Wow there’s some disturbing stuff in there…. 

How do we reconcile that with any kind of requirement to follow any other Canon of any other Council?

By recognizing that our ancestors were, just like us, mortals constrained by sin and cultural blindnesses, but also, just like us, not wholly so. Lateran 4 took place at a time when everybody believed that “Error has no rights” and nobody had yet worked out that persons in error do have rights. We are not smarter or better then them. We merely stand on the shoulders of the giants who worked such issues out. And we still have a helluva long way to go.

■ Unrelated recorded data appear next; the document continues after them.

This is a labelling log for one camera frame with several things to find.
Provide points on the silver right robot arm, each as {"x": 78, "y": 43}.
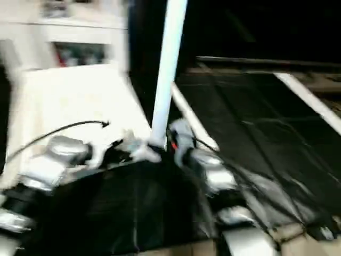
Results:
{"x": 224, "y": 192}

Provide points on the black cabinet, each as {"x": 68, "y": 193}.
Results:
{"x": 256, "y": 26}

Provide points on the white glass-door cabinet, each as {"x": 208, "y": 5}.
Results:
{"x": 69, "y": 32}

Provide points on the white flat strip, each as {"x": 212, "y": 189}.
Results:
{"x": 309, "y": 101}

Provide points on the black mat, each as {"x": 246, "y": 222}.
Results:
{"x": 266, "y": 138}

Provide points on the white plastic table top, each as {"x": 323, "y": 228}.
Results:
{"x": 80, "y": 106}

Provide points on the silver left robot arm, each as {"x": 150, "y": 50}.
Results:
{"x": 42, "y": 176}

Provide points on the grey object on cabinet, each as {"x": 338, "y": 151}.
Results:
{"x": 55, "y": 7}

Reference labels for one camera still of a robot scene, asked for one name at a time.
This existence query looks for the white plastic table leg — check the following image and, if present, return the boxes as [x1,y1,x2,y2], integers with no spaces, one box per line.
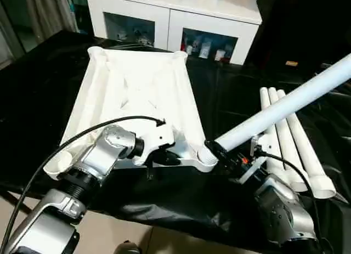
[197,53,351,167]
[259,87,288,174]
[276,89,337,200]
[268,87,309,191]

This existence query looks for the white plastic table top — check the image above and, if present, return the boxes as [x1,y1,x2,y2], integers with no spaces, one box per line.
[43,45,219,181]

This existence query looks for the black shiny mat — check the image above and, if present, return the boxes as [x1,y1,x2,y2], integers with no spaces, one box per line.
[0,30,351,254]

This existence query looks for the white cabinet with glass doors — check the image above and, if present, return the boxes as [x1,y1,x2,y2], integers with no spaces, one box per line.
[84,0,261,66]

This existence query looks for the grey curtain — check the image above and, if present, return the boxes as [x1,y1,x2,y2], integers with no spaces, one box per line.
[0,0,86,60]

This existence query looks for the right arm thick black cable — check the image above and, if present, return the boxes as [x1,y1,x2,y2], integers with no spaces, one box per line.
[256,151,334,254]

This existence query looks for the arm thick black cable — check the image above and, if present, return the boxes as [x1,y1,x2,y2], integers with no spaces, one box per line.
[256,151,334,254]
[8,116,167,254]

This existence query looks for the left arm thick black cable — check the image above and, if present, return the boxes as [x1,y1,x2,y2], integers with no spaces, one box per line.
[8,116,167,254]

And, by the way, before we go on, it is important to recognize that nobody today really believes error has rights either. That is why nobody in their five wits thinks that if somebody from the Flat Earth Society declares he should be put in charge of NASA, his opinions are just as valid as a round earther’s and he is a victim of injustice if he is denied the job. The only thing we differ from medievals about is not the question of whether error has rights, but the question of which errors we regard as important. We no longer tend to see theological differences as matters of life or death and so imagine we are tolerant when really we are often merely indifferent. But with issues that matter to us, not a few post-moderns can be just as willing to use short cuts in persecuting those we believe to be in error as any medieval mob.

Indeed, the very concept of “human rights” was only beginning to be worked out as a principle in law by Catholic theologians and canonists at about the time of Lateran 4 and the process still had centuries to go to reach the point where perceived outsiders to the dominant community could hope for equal treatment under the law. And given that America is now the biggest gulag on Planet Earth and that gulag jails the brown and poor at percentages vastly disproportionate to the mainstream population, we are in a poor position to brag of our superiority.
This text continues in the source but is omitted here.